The Desire of Every Living Thing is an evocative blend of personal discovery, travelogue and a historical account of Scotland, Winnipeg and Calgary. Gillmor is thoughtful in his use of analogy, using historical facts to weave his personal family story with astute social observation and commentary.

The book is fascinating to read, because as Gillmor points out, "My family weren’t the only ones, certainly, who came to Canada to remake themselves. The Old World, all the various Old Worlds, are littered with discarded names, crimes, families, identities, nationalities, religions."

During an interview while travelling through Calgary, Gillmor says he was curious about the tremendous burden his grandmother carried throughout her life, even though most modern North Americans don’t associate moral taint to children born out of wedlock, or even to the mother who gives birth out of wedlock.

Gillmor travelled to Scotland to do his own idiosyncratic research into his Presbyterian lineage. Those who have read Gillmor’s journalism in his frequent contributions to Saturday Night, Globe and Mail, GQ and Rolling Stone know his style is detailed, close to the bone and witty. This book doesn’t disappoint.

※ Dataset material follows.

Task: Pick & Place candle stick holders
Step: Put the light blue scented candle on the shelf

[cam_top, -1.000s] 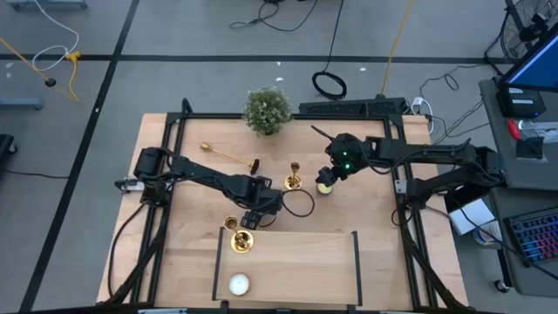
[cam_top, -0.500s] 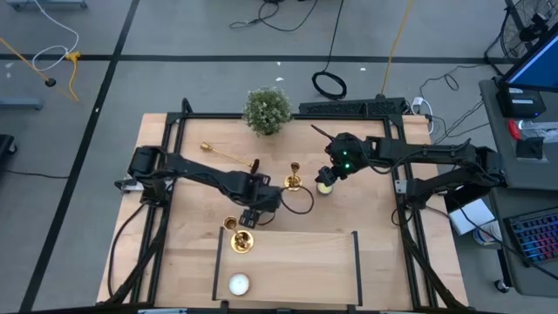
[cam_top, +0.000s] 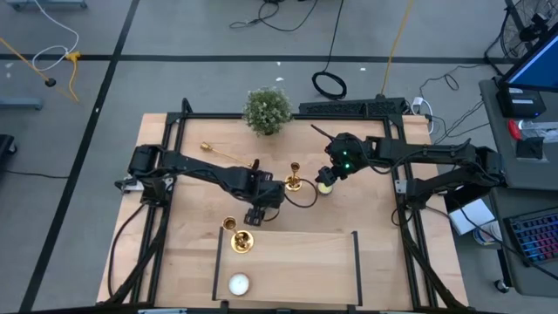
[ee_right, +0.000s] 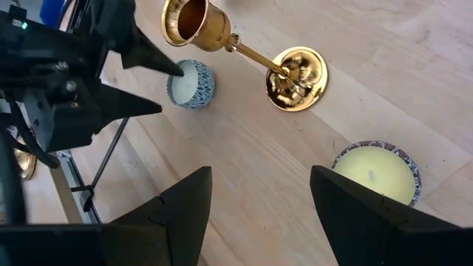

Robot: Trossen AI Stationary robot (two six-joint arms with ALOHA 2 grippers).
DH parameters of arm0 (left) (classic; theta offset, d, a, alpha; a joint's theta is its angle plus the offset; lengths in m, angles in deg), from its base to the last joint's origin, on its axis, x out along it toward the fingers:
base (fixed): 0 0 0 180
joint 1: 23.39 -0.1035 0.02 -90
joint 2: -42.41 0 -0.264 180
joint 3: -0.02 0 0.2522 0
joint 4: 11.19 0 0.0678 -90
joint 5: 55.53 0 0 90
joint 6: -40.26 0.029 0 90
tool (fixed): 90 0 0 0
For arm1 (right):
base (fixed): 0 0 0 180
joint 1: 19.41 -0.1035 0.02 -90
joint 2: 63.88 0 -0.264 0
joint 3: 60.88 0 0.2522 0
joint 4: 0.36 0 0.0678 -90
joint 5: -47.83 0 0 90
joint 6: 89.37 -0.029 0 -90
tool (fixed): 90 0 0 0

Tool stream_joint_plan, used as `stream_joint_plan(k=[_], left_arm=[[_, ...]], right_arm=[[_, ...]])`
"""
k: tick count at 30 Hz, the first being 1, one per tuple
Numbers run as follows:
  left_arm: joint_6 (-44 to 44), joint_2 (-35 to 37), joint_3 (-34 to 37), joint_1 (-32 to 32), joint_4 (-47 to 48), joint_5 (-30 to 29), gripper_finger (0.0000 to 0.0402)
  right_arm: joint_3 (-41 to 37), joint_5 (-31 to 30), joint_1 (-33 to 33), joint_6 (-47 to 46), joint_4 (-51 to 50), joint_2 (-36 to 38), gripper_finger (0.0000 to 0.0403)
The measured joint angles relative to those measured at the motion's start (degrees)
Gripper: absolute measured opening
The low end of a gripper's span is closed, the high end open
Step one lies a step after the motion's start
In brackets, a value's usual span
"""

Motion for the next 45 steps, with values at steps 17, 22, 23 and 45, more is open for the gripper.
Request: stream_joint_plan(k=[17,22,23,45], left_arm=[[-6.33,-0.74,0.11,-3.95,-0.2,2.46,0.0292],[-7.07,-0.74,0.11,-2.94,0.15,0.75,0.0292],[-7.17,-0.74,0.11,-2.71,0.18,0.75,0.0292],[-9.79,-2.47,0.11,-1.35,1.5,-0.72,0.0398]], right_arm=[[0.0,-0.02,-0.07,-1.07,0.79,0.0,0.0226],[0.0,-0.02,-0.07,-1.33,0.81,0.01,0.0226],[0.0,-0.02,-0.07,-1.45,0.81,0.02,0.0226],[0.0,-0.04,-0.07,-2.52,2.14,0.01,0.0226]])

He recounts a night he had in Glasgow drinking beer and playing pool with an unsavoury and argumentative Lowlander, a tribe his grandmother had always warned him about. He felt lucky to escape without getting beat up, and recalls his grandmother’s prejudice. His descriptions of the Calvinist traditions of his family, the folks who are still members of the diminishing congregations in Scotland, and the churches in which they worship, are masterful as entertainment and engrossing as information.

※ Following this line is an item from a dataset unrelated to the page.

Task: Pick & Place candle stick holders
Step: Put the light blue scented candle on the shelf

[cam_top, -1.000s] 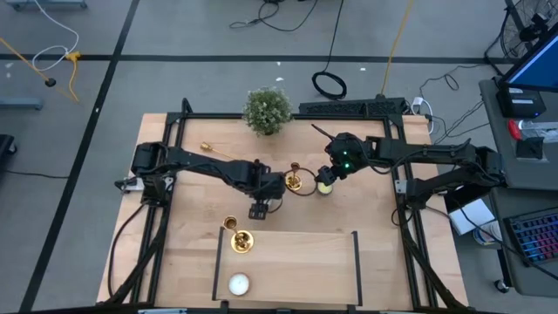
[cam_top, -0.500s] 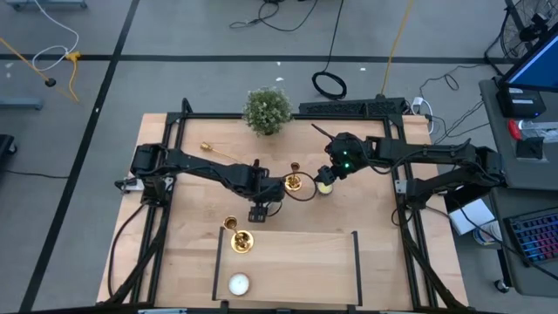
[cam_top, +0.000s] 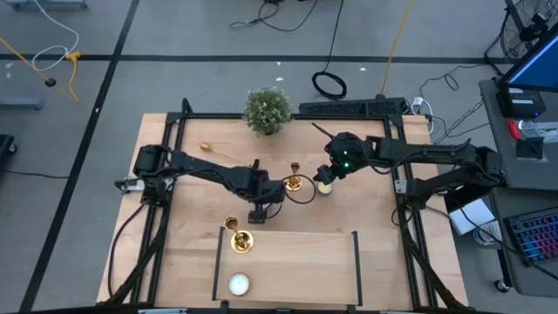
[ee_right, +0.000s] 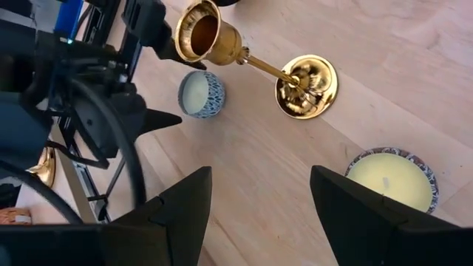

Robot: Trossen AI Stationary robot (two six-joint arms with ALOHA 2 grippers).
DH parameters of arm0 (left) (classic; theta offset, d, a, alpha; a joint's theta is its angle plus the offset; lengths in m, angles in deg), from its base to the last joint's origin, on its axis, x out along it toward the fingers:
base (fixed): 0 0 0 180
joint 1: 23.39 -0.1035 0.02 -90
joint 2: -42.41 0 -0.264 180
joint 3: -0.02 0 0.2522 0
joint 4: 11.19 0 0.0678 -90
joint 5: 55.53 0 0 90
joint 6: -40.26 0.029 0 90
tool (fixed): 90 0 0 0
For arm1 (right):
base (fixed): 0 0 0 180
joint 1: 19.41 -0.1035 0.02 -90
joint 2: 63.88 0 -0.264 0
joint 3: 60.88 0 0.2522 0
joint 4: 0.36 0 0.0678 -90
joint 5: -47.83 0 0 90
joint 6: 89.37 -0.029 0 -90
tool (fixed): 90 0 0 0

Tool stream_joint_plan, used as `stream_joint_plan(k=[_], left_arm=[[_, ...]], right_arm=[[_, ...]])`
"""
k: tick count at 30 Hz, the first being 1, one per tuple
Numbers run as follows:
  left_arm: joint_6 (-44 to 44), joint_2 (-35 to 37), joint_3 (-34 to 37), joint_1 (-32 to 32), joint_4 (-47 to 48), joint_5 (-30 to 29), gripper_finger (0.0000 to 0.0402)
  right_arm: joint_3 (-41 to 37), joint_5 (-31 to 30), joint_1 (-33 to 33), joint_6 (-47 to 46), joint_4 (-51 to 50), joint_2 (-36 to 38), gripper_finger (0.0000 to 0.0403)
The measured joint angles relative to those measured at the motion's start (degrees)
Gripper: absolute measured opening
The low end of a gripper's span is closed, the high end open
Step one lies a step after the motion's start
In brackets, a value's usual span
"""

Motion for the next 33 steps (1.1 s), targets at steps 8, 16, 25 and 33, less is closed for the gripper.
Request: stream_joint_plan(k=[8,16,25,33], left_arm=[[0.35,-0.42,0.0,0.3,-3.29,-0.5,0.0397],[0.32,-3.1,-0.04,0.28,-3.65,-0.44,0.0398],[0.37,-4.5,-0.04,0.28,-2.56,-0.26,0.0397],[0.52,-4.5,-0.04,0.28,-2.42,-0.28,0.0397]], right_arm=[[0.0,0.02,0.0,-0.06,0.0,0.0,0.0226],[0.0,0.09,-0.38,-0.49,0.07,0.01,0.0226],[0.0,-0.07,-1.53,-0.7,0.39,-0.01,0.0226],[0.0,-0.05,-1.51,-0.71,0.39,0.01,0.0226]])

The history of Scotland and Winnipeg, where Gillmor grew up, and Calgary, where Gillmor spent about 10 years, contains insight, flavour and humour. He uses the Highlands in Scotland and the two Canadian cities as symbols of how people create inaccurate, romantic mythologies about place and family, and sometimes have outrageously distorted expectations of their new identities and places.

Gillmor has written two other books, both for children. He is currently working on a Canadian history series being produced by CBC. So, where does he go from here? That’s something on which Gillmor won’t speculate. He’ll assure us, though, that he’s pretty much ready to move on to something that’s "not history."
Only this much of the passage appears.